Athena: our great pyr/LGD

Opehelia: my grey agouti pygora
Norbert: silver-tipped pygora wether

When I choose the name, I come up with stuff like Angel, Dolly, Sarah, etc. 

It'll be interesting to see what names he comes up with for our spring babies. Some people just have the knack.......


----------



## Amy Goatress (Oct 2, 2008)

We use themes for naming our goat kids though when we had kidding season that is.


----------



## Victoria (Dec 20, 2008)

Well, it happened...a name has been recycled. My first one..
My buck Lance's dam, Guinevere was put down a while back, 
well, he just sired four beautiful babies one of which looks
like her grand dam~Guinevere~ so her name..the little
doeling...is ~Guinevere~ it feels right...maybe I will
recycle more often!!!


----------



## farmgirls (Jul 28, 2008)

I love names! I don't usually recycle but there are a few that I am thinking about that that route.....Liberty and Justice. I love those names. We had a few kids several years back with those names but they both died I think because of improper nutrition. I would love to use those names again! 

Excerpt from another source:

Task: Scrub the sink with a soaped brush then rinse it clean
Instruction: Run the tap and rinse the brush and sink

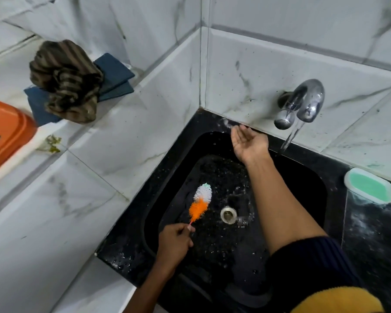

Anyway, a few names around here on our farm are Alithia, Gala (Galactorrhea, means "a spontaneous flow of milk from the ni**le), Jessie (Miss Jessup's Upright, an herb name) Mandie (Mandessia), Mattea, Matteo, Allegro, Staccato, Prestissimo, and several others. I am hoping to name a doe kid out of Alithia, Athena. Oh, and a doe kid out of Mattea, Willow in the Wind (Country singer Kathy Mattea's CD Willow in the Wind). I love to have fun with the names!

~Bethany~


----------



## ozarksvalley (Nov 22, 2007)

goatkid, You own CHERRY?????!!!!!! I own her sire.... Have you got any recent pics?

I like my doe Cindy's name. She's Mt. Pleasure Cinderella. I like it cause it's so fun to play with.... this year she had twins. Ozarks Valley Prince Charming and Ozarks Valley Glass Slipper. (Lassie.) 

I love love love names..... it's so fun to think of cute ones. If my doe Mt. Pleasure Nancy Drew would've had a doe... she would have been Ozarks Valley Mystery Solved. (Misty.) Darn the luck she had twin bucks. (she always does this to me!!!)

I have an Ozarks Valley Cream Drop this year too. (Creamy) She is a broken sundgau with lots of white and dark black. My mom named her... she had candy called Cream Drops when she was a kid that were dark chocolate covered cream, I think....  Mama thinks of cute ones....

***edited to add goatkid's doe is not the same Cherry daughter of Peach Blossom... LOL. Hers is a LaMancha... ;-)


----------



## redneck_acres (Oct 18, 2007)

I almost always have the tuffest time figuring out names for my kids. This year I have a Kelsey, Kora, Sadie, and Sophie.


----------